As night drew in, more walkers arrived, driven to abandon their camping and walking by the bad weather. The air steamed with the drying of damp clothes, and faces were ruddy from the fire’s heat and the friendly conversations. It felt great to be in the thick of the dramatic mountain weather but at the same time sheltered from it. Retiring to the dorm that night, Naggi looked out of the window and muttered to himself, while I snuggled under my fleecy blanket and hoped the summer would return.
And the schnaps began to flow… “Ten centimetres,” said Naggi as I peered outside the next morning and found my guide looking at the swirling snowstorm. Next to him a man stood red-faced and shaking. He had set off early to try to attempt the route we were supposed to tackle and had to retreat due to avalanche risk. Summer, it seemed, had never been further away.

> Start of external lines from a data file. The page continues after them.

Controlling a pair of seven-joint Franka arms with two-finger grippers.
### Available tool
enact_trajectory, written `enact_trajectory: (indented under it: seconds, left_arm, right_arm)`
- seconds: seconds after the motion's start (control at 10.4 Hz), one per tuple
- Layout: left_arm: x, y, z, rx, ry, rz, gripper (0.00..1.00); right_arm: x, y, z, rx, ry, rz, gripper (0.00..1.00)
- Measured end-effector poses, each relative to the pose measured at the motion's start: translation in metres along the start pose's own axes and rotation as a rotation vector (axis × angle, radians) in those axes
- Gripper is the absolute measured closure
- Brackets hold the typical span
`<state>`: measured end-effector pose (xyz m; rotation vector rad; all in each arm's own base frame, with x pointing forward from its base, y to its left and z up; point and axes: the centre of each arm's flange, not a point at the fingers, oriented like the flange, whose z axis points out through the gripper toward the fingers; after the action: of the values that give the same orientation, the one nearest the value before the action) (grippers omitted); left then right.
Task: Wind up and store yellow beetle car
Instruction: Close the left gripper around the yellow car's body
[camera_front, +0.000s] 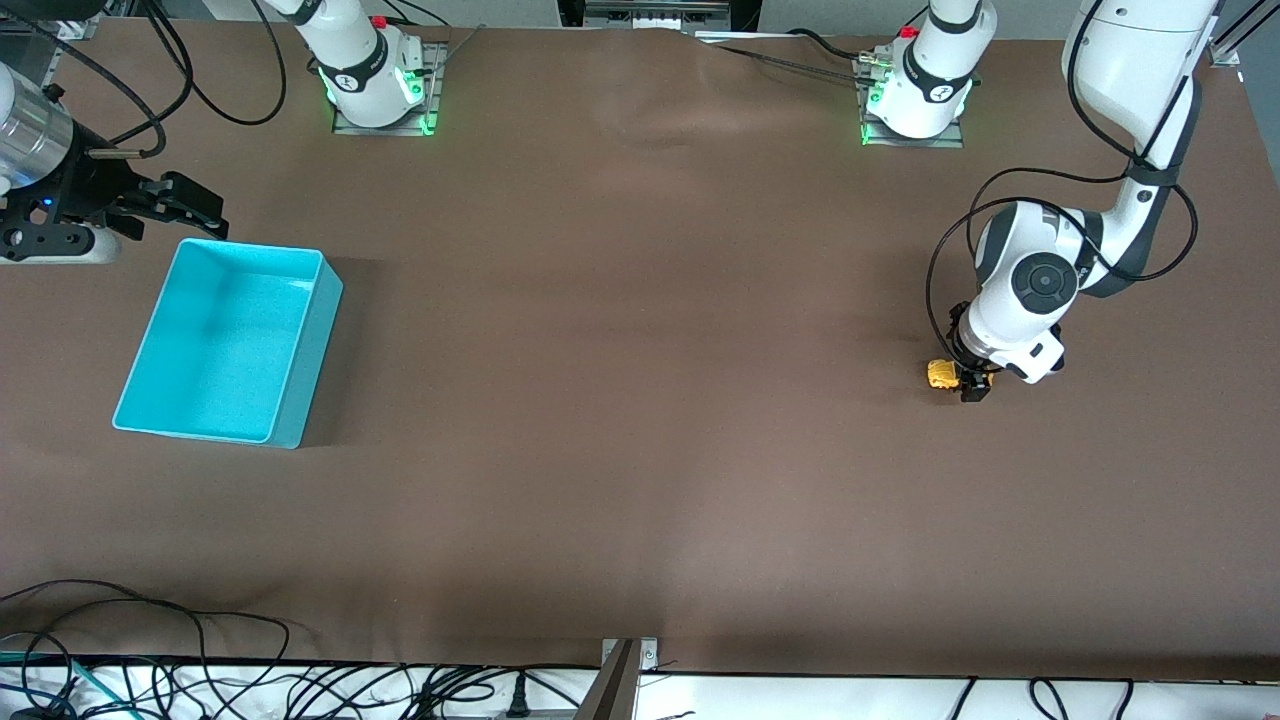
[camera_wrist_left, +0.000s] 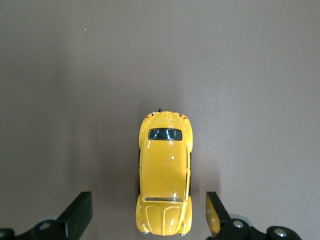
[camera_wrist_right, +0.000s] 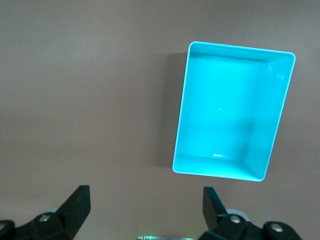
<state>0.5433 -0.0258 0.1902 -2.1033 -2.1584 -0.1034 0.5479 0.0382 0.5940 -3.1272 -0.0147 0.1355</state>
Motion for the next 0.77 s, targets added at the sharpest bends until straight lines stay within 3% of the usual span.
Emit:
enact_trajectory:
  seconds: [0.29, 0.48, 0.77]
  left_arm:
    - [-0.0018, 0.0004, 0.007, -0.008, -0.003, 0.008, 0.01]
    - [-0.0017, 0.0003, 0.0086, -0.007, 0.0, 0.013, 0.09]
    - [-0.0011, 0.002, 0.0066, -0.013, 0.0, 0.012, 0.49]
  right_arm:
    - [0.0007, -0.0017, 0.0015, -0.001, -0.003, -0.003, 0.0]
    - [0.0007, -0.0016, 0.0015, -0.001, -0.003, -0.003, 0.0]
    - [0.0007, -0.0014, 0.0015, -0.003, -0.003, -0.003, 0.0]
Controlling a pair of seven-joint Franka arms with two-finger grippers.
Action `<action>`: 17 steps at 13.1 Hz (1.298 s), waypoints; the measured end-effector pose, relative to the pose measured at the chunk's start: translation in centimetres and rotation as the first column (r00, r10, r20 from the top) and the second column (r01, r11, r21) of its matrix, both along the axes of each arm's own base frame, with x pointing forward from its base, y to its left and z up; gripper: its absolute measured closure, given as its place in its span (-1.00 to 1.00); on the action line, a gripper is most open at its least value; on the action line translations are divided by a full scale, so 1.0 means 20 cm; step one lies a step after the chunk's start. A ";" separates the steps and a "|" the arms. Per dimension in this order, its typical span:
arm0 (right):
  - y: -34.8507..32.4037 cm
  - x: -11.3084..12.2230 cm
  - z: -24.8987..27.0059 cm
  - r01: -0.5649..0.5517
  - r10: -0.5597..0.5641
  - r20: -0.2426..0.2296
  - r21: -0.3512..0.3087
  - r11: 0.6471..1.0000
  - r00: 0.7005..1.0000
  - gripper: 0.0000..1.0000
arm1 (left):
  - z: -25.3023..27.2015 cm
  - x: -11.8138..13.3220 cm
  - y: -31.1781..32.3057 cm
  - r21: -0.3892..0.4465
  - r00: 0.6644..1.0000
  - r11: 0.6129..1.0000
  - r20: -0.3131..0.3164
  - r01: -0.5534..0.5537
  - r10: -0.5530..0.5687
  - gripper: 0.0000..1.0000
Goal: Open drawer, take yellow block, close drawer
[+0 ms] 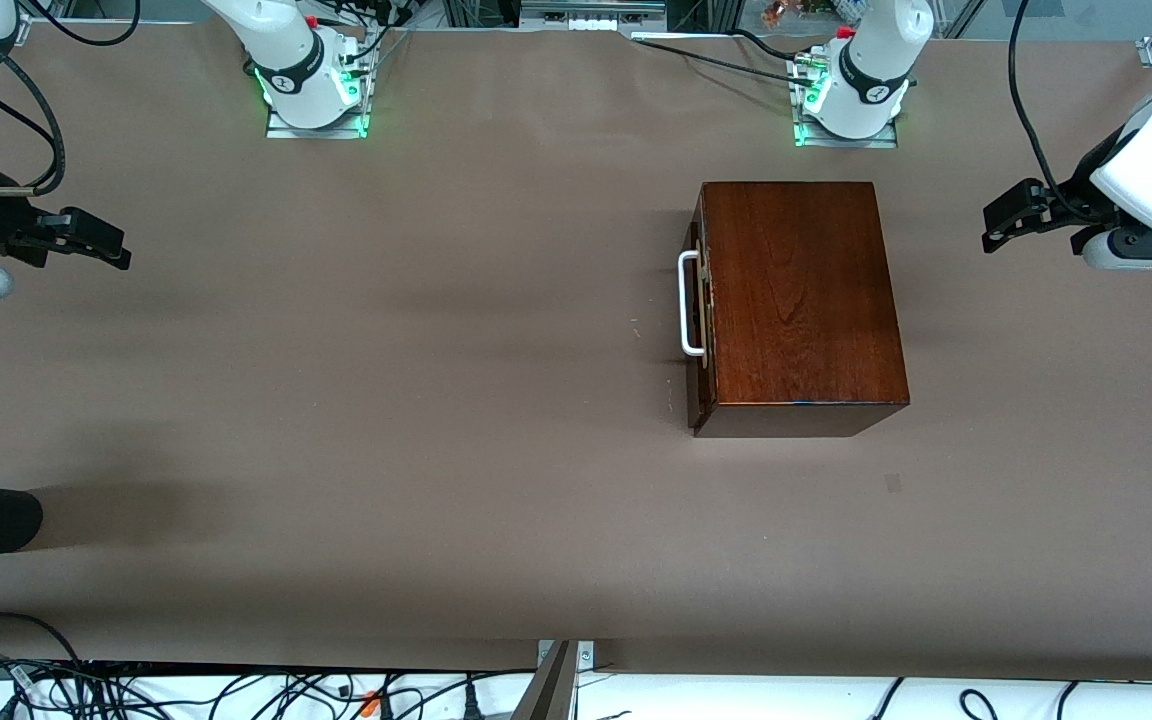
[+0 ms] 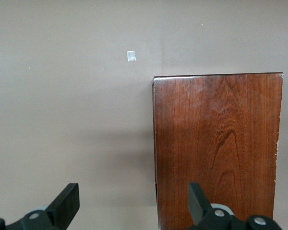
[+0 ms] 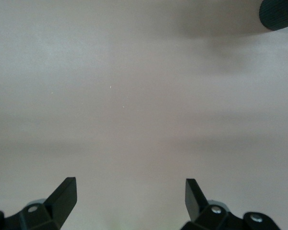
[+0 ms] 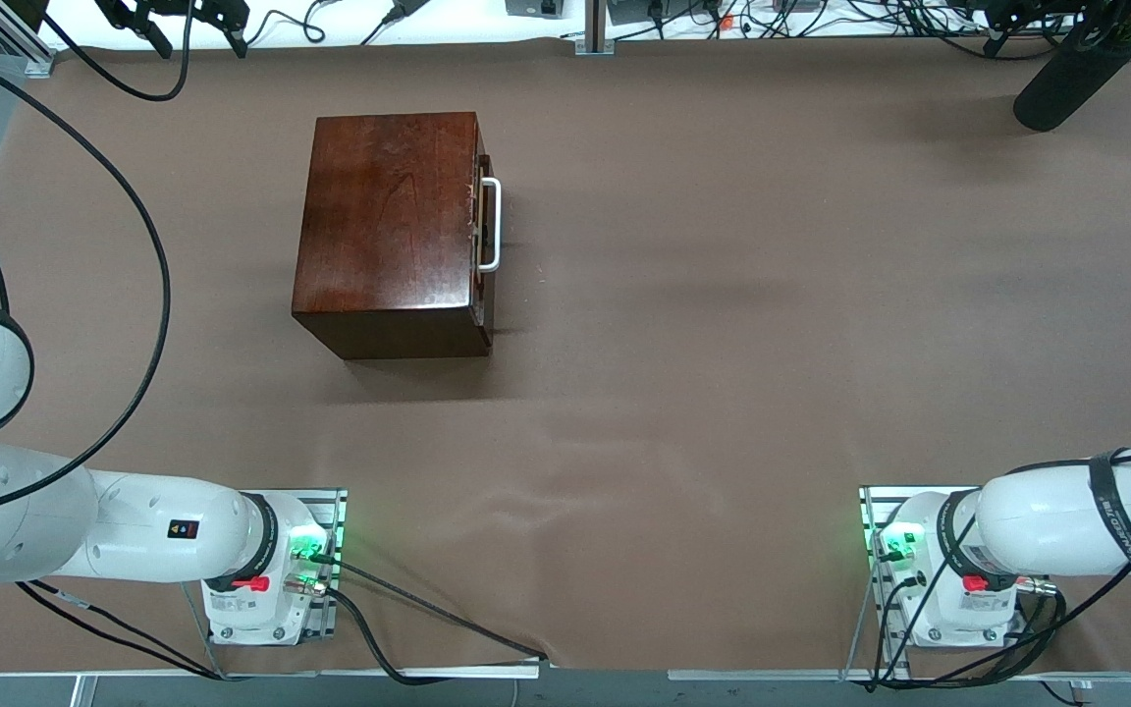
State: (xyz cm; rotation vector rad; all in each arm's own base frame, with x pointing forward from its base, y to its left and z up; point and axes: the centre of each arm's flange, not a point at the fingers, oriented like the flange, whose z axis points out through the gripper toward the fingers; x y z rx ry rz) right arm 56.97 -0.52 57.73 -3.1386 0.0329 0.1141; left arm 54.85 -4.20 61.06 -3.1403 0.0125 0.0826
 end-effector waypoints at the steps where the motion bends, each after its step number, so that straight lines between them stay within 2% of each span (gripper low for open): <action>1: 0.00 0.00 0.00 0.000 0.000 0.000 0.000 1.000 1.000 -1.00 | 0.00 -0.01 0.00 0.001 1.000 1.000 -0.011 0.000 0.000 -1.00; 6: 0.00 0.00 0.00 0.000 0.000 0.000 0.000 1.000 1.000 -1.00 | -0.04 -0.03 -0.01 -0.020 0.997 1.000 -0.071 -0.005 0.004 -1.00; 10: 0.00 0.00 0.00 0.000 0.000 0.000 0.000 1.000 1.000 -1.00 | -0.15 -0.02 -0.08 -0.032 0.988 0.999 -0.154 0.026 -0.031 -1.00; 13: 0.00 0.00 0.00 0.000 0.000 0.001 0.000 1.000 1.000 -1.00 | -0.33 0.00 -0.43 -0.042 0.964 0.988 -0.216 0.147 -0.153 -1.00; 15: 0.00 0.00 0.00 0.000 0.000 0.001 0.000 1.000 1.000 -1.00 | -0.50 0.05 -0.70 -0.060 0.954 0.975 -0.202 0.212 -0.220 -1.00; 17: 0.00 0.00 0.00 0.000 0.000 0.001 0.000 1.000 1.000 -1.00 | -0.63 0.06 -0.92 -0.069 0.953 0.970 -0.184 0.232 -0.241 -1.00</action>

We sat within the comfort of the four walls a little longer, our cosy refuge amid the storm, and unfolded the map on the table. “What if we go down to the village, then pick up another path to take us to our next hut more directly?” I suggested. Naggi smiled. And so, determined to continue with our hut-to-hut mission, we took one of the escape routes and descended into the valley; the grass became green once more and the pinks of the alpine roses waved in the wind. We walked out into the pretty town of Pettneu and caught a bus to Flirsch, for the start of a path up to our final hut of Ansbacher.

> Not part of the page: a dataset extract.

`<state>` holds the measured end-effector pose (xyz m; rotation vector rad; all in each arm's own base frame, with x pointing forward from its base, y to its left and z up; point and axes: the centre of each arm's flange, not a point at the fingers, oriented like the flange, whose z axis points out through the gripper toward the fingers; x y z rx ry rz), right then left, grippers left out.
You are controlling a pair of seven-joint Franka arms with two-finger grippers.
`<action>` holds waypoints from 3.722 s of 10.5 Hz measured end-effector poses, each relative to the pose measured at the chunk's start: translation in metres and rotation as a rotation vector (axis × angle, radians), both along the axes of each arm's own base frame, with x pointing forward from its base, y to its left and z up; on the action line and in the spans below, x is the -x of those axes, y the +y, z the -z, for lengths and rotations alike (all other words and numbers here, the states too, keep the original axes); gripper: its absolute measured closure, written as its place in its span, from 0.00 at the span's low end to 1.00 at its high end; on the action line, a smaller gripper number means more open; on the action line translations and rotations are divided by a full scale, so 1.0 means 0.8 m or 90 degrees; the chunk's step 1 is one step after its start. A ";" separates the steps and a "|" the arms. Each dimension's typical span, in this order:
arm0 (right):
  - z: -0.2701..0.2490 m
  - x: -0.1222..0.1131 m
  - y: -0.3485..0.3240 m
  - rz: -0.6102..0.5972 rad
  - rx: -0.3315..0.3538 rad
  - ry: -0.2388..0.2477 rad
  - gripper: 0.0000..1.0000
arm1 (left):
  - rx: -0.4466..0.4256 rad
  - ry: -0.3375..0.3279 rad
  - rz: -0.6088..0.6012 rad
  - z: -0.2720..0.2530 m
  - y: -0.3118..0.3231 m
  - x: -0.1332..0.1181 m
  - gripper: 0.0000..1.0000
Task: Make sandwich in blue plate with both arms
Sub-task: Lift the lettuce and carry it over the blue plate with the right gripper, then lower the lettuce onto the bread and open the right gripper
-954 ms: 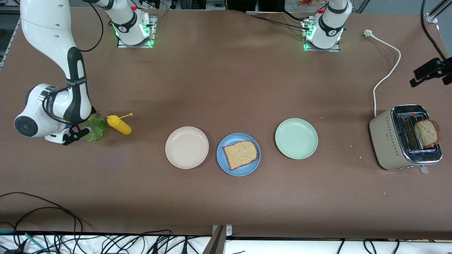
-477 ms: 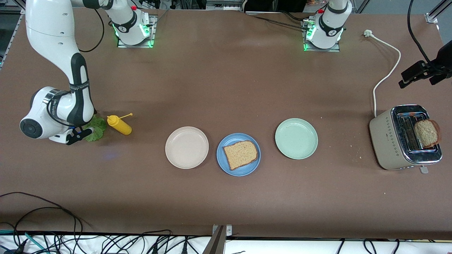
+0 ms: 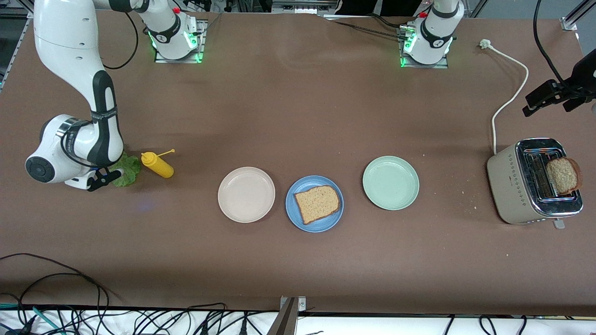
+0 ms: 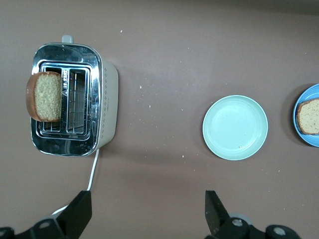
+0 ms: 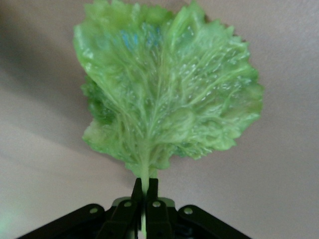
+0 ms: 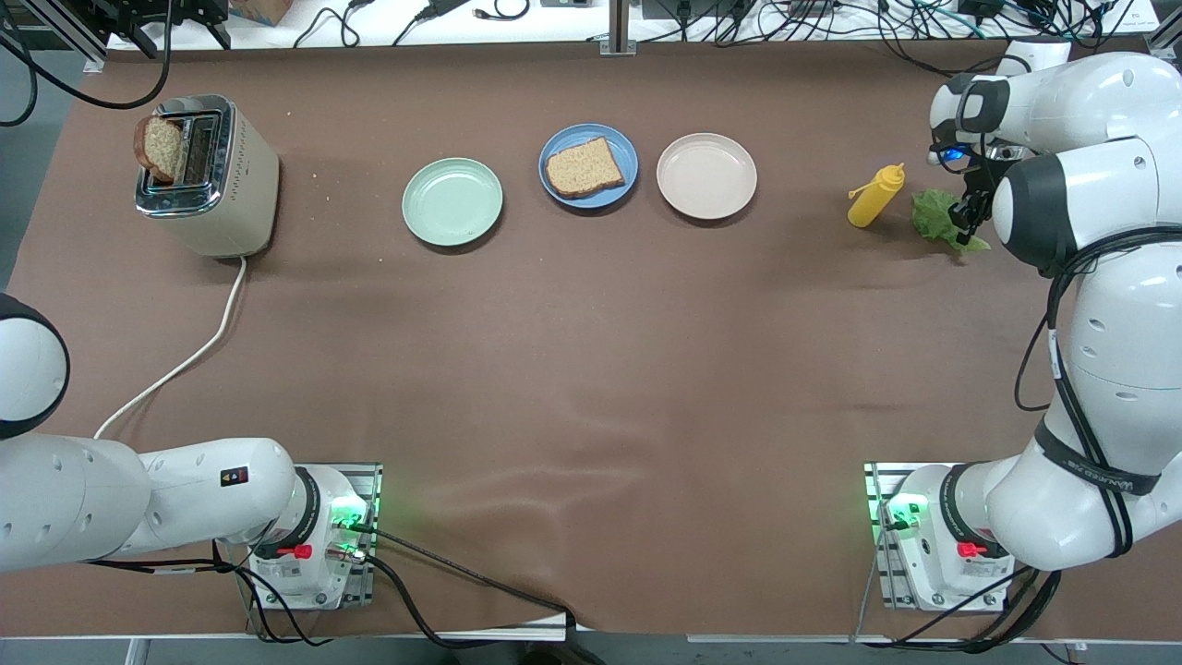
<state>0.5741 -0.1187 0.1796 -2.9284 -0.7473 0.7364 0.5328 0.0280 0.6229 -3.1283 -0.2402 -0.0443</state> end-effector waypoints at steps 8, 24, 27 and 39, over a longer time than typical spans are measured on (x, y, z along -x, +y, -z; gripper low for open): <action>-0.272 -0.123 0.106 -0.081 -0.045 -0.056 0.96 | 0.001 0.002 -0.001 0.003 0.001 0.000 0.00; -0.175 -0.044 0.760 -0.391 -0.235 -0.374 0.96 | 0.002 0.009 -0.027 0.012 0.028 0.001 0.00; -0.112 -0.030 0.792 -0.502 -0.219 -0.412 0.96 | 0.002 0.010 -0.030 0.012 0.032 0.002 0.00; -0.039 -0.042 0.794 -0.631 -0.190 -0.503 0.96 | 0.003 0.010 -0.032 0.013 0.034 0.002 0.00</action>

The track was slick with rain and the musty, damp scent of the forest rose from the ground as we began to climb away from houses. Alpine salamanders – curious little black amphibians -dotted the path, all seemingly heading up. “Damn,” said Naggi as he watched them, “heading uphill means more rain.” We emerged from the trees and paused to catch our breath. An eagle swooped and dived like a corkscrew, descending to the forest. Somewhere behind me I heard the whistle of a marmot and turned to see its furry behind disappear into its labyrinth underground.
As the rain turned to snow once more we made a final push for the hut. Sheep surrounded us as we topped out above a gouged valley edged by more pointy hills; they sniffed the ground and looked unconcerned by the ice. “They have a good life up here,” said Naggi. As I looked out at the serrated surrounds, wild and seemingly never-ending, I couldn’t help but agree. We climbed up along the nose of a smaller peak, and finally reached the brown-roofed Ansbacher Hutte, tired from the ski-lift free ascent but happy to have made it.

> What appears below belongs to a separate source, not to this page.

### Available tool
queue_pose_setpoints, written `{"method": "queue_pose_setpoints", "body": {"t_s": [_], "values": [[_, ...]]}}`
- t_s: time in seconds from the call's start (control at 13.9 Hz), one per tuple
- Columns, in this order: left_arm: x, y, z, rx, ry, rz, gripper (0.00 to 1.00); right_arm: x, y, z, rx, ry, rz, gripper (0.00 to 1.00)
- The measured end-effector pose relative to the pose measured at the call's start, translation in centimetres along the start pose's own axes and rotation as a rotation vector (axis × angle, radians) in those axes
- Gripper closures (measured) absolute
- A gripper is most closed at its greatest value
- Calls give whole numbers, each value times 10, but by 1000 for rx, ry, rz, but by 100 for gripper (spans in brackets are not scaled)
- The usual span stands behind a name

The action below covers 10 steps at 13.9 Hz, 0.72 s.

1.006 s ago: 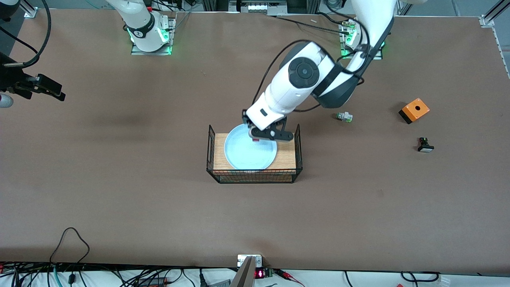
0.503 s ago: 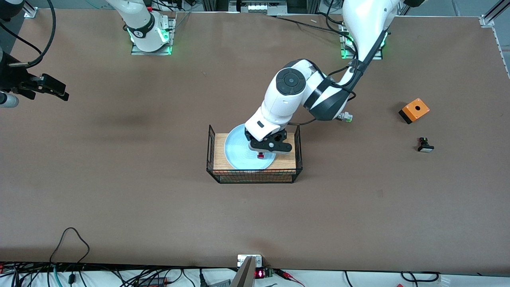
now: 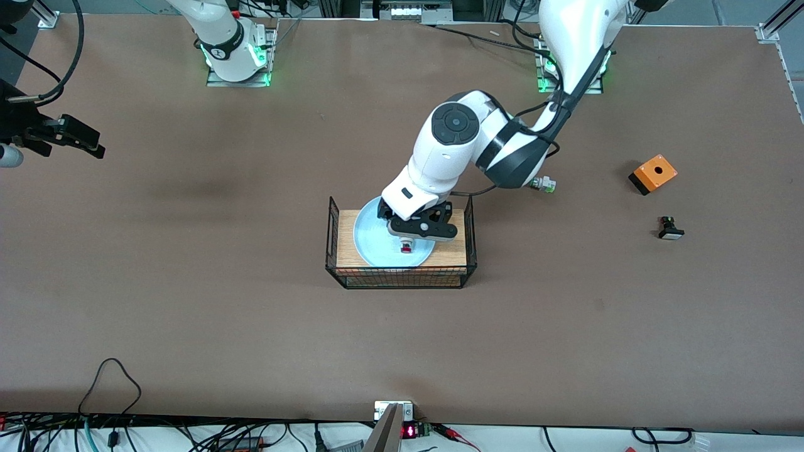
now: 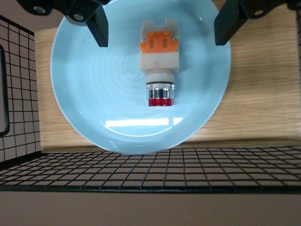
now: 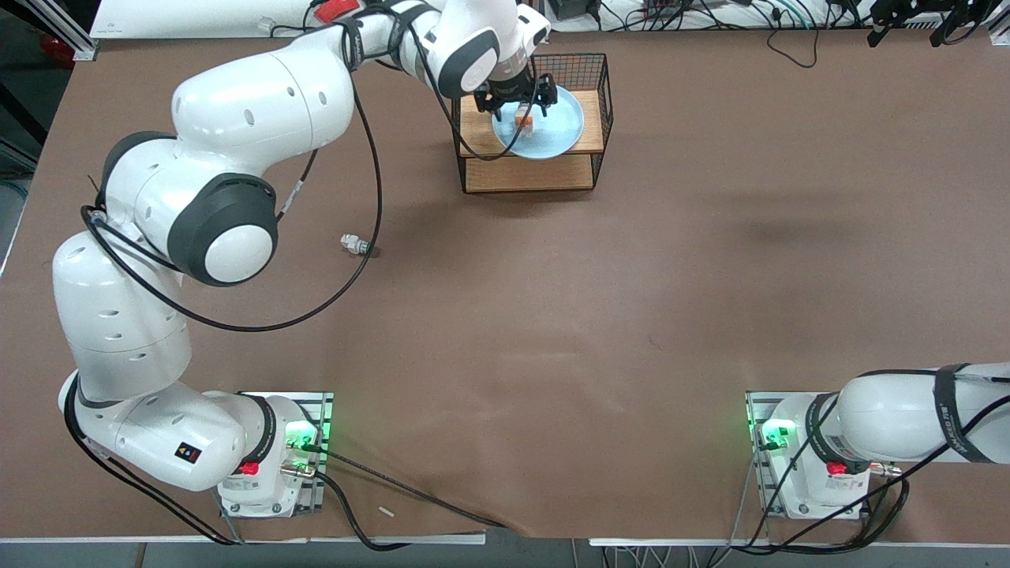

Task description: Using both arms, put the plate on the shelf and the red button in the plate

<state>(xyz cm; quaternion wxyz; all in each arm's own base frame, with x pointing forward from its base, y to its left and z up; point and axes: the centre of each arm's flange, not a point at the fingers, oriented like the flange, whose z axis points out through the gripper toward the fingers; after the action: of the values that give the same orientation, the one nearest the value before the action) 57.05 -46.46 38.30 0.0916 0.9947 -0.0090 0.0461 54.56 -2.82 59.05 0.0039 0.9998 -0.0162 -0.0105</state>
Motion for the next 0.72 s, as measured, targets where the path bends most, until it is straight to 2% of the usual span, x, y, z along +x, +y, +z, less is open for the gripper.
{"method": "queue_pose_setpoints", "body": {"t_s": [0.36,0.57,0.72], "values": [[-30,-29,-130,195,-109,-15,0,-3,0,1,0,-23,0,0],[-29,-90,-183,306,-195,-44,0,-5,0,3,1,-43,-17,0],[-19,-141,-204,340,-265,-31,0,-6,0,3,1,-49,-27,0]]}}
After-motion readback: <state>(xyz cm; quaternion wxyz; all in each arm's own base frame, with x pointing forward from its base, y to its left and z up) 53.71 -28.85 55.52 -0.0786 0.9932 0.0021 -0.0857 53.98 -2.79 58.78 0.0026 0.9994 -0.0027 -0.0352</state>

The hut was being tended by a young family, the three children running around excitedly as we cleaned our boots. Inside I clutched a hot chocolate and leafed through an Alpine Club book, settling on the photograph of a woman who had been a member for 81 years. There was a picture of her climbing in 1905; one of her later, in this very hut; then a final one of her at the age of 100, still walking. Soon someone had the guitar down from the wall and the schnaps began to flow, while tales of walking escapades past, present and still to come were told. Outside the snow continued to fall.
Up with the crazies – The final morning started in a white cloud, flakes still drifting and the mercury struggling to rise above zero. It was time for our mountain adventure to head back down to the valley. We were bound for the town of Schnann, by way of a breakfast stop at the lower Fritz Hutte, to catch the bus back to St Anton. As we began to descend, the powder soft at my feet and wet on my face, Naggi stopped dead in his tracks.
He gestured at the mountain slopes to my right, the rocks just visible through a break in the cloud. “Look,” he whispered. Chamois. Two of them, standing tall and proud on the rocky ledge as the snow flurried around them. They may be called crazy but, as I watched them climb higher into the mist, I reasoned that being like them was no bad thing. Because following their bellies uphill took them into the beautiful and unpredictable beauty of the mountains and that, I reckoned, made them the most sensible creatures in the world.